— REQUIREMENT —
Copy out all the records, word for word.
==================================================
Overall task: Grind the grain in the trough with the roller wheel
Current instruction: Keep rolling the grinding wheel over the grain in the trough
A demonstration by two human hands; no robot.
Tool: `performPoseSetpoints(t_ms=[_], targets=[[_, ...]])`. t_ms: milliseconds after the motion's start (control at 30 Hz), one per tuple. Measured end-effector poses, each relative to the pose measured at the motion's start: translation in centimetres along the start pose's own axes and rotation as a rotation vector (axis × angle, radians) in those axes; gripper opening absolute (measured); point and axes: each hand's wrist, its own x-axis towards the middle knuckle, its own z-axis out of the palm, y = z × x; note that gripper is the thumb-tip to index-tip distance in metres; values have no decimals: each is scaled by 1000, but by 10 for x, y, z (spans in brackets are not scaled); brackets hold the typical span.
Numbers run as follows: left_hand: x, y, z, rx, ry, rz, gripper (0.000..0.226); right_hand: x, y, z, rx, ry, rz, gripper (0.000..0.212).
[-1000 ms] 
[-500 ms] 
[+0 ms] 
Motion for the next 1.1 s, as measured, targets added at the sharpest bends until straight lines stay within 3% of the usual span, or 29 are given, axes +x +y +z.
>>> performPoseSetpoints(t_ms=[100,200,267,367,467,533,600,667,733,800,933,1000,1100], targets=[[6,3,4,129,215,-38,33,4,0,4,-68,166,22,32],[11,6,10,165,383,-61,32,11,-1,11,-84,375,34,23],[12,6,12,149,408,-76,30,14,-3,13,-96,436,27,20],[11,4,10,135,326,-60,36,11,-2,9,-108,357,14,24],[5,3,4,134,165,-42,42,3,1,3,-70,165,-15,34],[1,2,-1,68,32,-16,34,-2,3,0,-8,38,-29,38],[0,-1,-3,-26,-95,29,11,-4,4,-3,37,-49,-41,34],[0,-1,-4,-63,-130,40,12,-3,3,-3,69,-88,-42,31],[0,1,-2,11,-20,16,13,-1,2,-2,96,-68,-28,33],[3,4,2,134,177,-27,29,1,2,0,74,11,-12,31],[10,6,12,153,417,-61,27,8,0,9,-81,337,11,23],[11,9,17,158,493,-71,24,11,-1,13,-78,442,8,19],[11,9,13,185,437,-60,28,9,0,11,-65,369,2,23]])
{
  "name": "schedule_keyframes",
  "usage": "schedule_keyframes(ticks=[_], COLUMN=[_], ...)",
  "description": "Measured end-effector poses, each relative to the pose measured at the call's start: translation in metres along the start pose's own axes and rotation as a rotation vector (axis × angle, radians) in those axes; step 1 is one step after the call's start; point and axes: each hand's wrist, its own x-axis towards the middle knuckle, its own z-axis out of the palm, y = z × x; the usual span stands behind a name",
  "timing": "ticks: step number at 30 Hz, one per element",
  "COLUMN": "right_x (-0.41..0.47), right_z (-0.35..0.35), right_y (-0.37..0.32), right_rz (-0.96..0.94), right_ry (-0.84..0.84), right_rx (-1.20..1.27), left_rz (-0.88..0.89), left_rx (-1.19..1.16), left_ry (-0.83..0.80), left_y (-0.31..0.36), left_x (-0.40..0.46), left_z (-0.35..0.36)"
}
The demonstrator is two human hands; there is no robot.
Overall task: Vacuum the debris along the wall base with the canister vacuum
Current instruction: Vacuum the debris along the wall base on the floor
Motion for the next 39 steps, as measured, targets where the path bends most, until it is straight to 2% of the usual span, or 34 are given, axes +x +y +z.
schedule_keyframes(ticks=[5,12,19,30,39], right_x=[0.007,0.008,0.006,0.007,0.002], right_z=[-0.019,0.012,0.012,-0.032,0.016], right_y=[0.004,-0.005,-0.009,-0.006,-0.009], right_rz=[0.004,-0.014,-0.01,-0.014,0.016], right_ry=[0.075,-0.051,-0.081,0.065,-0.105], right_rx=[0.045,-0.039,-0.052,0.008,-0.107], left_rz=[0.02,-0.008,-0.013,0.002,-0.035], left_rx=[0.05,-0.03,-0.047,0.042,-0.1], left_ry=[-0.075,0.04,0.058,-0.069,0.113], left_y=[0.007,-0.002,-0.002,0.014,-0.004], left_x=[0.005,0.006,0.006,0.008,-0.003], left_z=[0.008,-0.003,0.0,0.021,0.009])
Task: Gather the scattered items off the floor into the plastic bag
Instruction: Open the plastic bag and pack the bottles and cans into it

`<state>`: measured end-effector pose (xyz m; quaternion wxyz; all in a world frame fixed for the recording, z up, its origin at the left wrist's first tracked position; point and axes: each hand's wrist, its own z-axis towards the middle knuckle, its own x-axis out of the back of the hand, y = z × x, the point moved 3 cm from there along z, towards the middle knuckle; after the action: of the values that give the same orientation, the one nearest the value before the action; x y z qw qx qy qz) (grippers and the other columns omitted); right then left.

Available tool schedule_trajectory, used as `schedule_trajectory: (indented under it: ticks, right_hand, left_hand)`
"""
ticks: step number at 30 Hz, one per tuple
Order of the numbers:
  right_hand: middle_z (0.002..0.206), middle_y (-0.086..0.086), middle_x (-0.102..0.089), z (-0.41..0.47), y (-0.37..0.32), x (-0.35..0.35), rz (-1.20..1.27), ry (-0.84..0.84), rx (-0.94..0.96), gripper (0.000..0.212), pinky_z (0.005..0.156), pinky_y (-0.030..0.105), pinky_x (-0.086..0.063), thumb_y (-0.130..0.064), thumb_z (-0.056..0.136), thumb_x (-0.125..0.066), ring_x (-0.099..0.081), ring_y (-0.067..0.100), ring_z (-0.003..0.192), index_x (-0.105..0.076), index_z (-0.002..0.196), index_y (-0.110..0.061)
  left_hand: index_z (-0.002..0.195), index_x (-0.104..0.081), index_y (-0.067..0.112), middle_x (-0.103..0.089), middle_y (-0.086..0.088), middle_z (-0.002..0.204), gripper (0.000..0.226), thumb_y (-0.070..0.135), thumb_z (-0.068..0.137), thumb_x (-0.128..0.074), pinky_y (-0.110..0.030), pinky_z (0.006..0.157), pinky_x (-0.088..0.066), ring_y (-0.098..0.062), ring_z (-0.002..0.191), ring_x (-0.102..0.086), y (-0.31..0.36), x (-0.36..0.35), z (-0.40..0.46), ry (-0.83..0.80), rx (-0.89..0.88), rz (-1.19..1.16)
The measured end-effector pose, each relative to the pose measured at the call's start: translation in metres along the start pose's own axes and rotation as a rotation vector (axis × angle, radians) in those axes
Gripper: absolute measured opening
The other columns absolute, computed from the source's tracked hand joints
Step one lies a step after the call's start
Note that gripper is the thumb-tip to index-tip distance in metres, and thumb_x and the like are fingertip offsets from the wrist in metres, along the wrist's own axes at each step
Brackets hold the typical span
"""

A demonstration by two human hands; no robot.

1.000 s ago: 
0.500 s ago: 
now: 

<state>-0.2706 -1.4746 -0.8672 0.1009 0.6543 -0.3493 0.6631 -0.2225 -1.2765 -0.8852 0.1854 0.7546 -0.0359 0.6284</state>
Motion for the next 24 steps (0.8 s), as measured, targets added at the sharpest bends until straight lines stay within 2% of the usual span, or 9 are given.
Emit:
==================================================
— RESPONSE TO THE EXERCISE —
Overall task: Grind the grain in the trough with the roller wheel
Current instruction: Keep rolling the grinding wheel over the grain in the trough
A demonstration by two human hands; no robot.
Tool: `performPoseSetpoints(t_ms=[_], targets=[[_, ...]])`. t_ms: milliseconds after the motion's start (control at 30 Hz), one per tuple. Measured end-effector poses, each relative to the pose measured at the motion's start: translation in centimetres along the start pose's own axes and rotation as a rotation vector (axis × angle, radians) in those axes; gripper opening absolute (measured); point and axes: each hand's wrist, its own x-axis towards the middle knuckle, its own z-axis out of the palm, y = z × x; note that gripper is the thumb-tip to index-tip distance in metres; values have no decimals: each is scaled by 1000, but by 10 for x, y, z (spans in brackets are not scaled); brackets hold the typical span.
Numbers run as follows: left_hand: x, y, z, rx, ry, rz, gripper (0.000..0.226); right_hand: x, y, z, rx, ry, rz, gripper (0.000..0.212).
[-1000 ms] 
[-500 ms] 
[+0 ms] 
Motion for the next 1.1 s, as measured, targets added at the sharpest bends until straight lines stay within 3% of the usual span, or 29 are given, axes +x +y +z.
>>> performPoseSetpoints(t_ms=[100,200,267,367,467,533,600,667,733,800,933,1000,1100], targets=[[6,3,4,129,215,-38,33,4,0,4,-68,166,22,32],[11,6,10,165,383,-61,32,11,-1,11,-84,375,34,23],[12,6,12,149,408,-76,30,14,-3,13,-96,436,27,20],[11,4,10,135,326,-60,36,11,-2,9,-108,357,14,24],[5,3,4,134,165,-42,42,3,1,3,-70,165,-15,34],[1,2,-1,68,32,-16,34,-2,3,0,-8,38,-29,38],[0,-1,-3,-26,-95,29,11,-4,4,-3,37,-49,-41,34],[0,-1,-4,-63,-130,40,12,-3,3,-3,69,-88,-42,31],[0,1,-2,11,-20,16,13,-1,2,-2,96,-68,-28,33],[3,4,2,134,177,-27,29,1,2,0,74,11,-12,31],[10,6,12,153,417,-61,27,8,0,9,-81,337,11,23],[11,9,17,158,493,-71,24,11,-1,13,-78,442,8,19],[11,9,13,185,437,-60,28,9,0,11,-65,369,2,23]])
{
  "name": "schedule_keyframes",
  "usage": "schedule_keyframes(ticks=[_], COLUMN=[_], ...)",
  "description": "Measured end-effector poses, each relative to the pose measured at the call's start: translation in metres along the start pose's own axes and rotation as a rotation vector (axis × angle, radians) in those axes; step 1 is one step after the call's start; point and axes: each hand's wrist, its own x-axis towards the middle knuckle, its own z-axis out of the palm, y = z × x; the usual span stands behind a name",
  "timing": "ticks: step number at 30 Hz, one per element",
  "COLUMN": "right_x (-0.41..0.47), right_z (-0.35..0.35), right_y (-0.37..0.32), right_rz (-0.96..0.94), right_ry (-0.84..0.84), right_rx (-1.20..1.27), left_rz (-0.88..0.89), left_rx (-1.19..1.16), left_ry (-0.83..0.80), left_y (-0.31..0.36), left_x (-0.40..0.46), left_z (-0.35..0.36)"
}
The demonstrator is two human hands; there is no robot.
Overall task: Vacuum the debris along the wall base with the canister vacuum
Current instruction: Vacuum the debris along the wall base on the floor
Motion for the next 39 steps, as measured, targets where the path bends most, until it is straight to 2% of the usual span, or 34 are given, axes +x +y +z.
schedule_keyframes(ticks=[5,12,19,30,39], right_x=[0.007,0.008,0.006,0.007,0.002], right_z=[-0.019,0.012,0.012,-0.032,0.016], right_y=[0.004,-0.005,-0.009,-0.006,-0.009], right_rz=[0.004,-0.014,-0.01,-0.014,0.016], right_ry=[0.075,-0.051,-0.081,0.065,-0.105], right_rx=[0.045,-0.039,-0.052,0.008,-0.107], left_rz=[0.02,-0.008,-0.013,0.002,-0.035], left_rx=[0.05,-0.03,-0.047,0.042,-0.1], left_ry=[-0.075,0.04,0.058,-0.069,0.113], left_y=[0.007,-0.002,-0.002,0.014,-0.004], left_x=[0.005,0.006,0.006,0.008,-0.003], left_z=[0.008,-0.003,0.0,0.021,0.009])
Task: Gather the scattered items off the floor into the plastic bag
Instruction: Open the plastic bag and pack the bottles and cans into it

`<state>`: measured end-effector pose (xyz m; quaternion wxyz; all in a world frame fixed for the recording, z up, its origin at the left wrist's first tracked position; point and axes: each hand's wrist, its own z-axis towards the middle knuckle, its own x-axis out of the back of the hand, y = z × x, the point moved 3 cm from there along z, towards the middle knuckle; after the action: of the values that give the same orientation, the one nearest the value before the action; x y z qw qx qy qz) (grippers and the other columns omitted); right then left.

Available tool schedule_trajectory, used as `schedule_trajectory: (indented under it: ticks, right_hand, left_hand)`
"""
ticks: step number at 30 Hz, one per tuple
Order of the numbers:
  right_hand: middle_z (0.002..0.206), middle_y (-0.086..0.086), middle_x (-0.102..0.089), z (-0.41..0.47), y (-0.37..0.32), x (-0.35..0.35), rz (-1.20..1.27), ry (-0.84..0.84), rx (-0.94..0.96), gripper (0.000..0.212), pinky_z (0.005..0.156), pinky_y (-0.030..0.105), pinky_x (-0.086..0.063), thumb_y (-0.130..0.064), thumb_z (-0.056..0.136), thumb_x (-0.125..0.066), ring_x (-0.099..0.081), ring_y (-0.067..0.100), ring_z (-0.003..0.192), index_x (-0.105..0.076), index_z (-0.002..0.196), index_y (-0.110..0.061)
  left_hand: index_z (-0.002..0.195), index_x (-0.104..0.081), index_y (-0.067..0.112), middle_x (-0.103..0.089), middle_y (-0.086..0.088), middle_z (-0.002..0.204), gripper (0.000..0.226), thumb_y (-0.070..0.135), thumb_z (-0.068..0.137), thumb_x (-0.128..0.074), pinky_y (-0.110..0.030), pinky_z (0.006..0.157), pinky_x (-0.088..0.066), ring_y (-0.098..0.062), ring_z (-0.002..0.191), ring_x (-0.102..0.086), y (-0.31..0.36), x (-0.36..0.35), z (-0.40..0.46), ry (-0.83..0.80), rx (-0.89..0.88), rz (-1.19..1.16)
The measured end-effector pose, each relative to the pose measured at the call's start: translation in metres along the start pose's own axes and rotation as a rotation vector (axis × angle, radians) in those axes
Gripper: absolute measured opening
The other columns absolute, computed from the source's tracked hand joints
Step one lies a step after the call's start
Note that gripper is the thumb-tip to index-tip distance in metres, and thumb_x and the like are fingertip offsets from the wrist in metres, along the wrist's own axes at each step
Brackets hold the typical span
"""

A demonstration by two human hands; no robot.

1.000 s ago: 
0.500 s ago: 
now: 

<state>-0.2706 -1.4746 -0.8672 0.1009 0.6543 -0.3493 0.6631 -0.2225 -1.2765 -0.8852 0.1854 0.7546 -0.0359 0.6284</state>
Motion for the next 24 steps (0.8 s), as measured, targets added at the sharpest bends until straight lines stay within 2% of the usual span, or 9 are given.
Emit:

No further response is needed.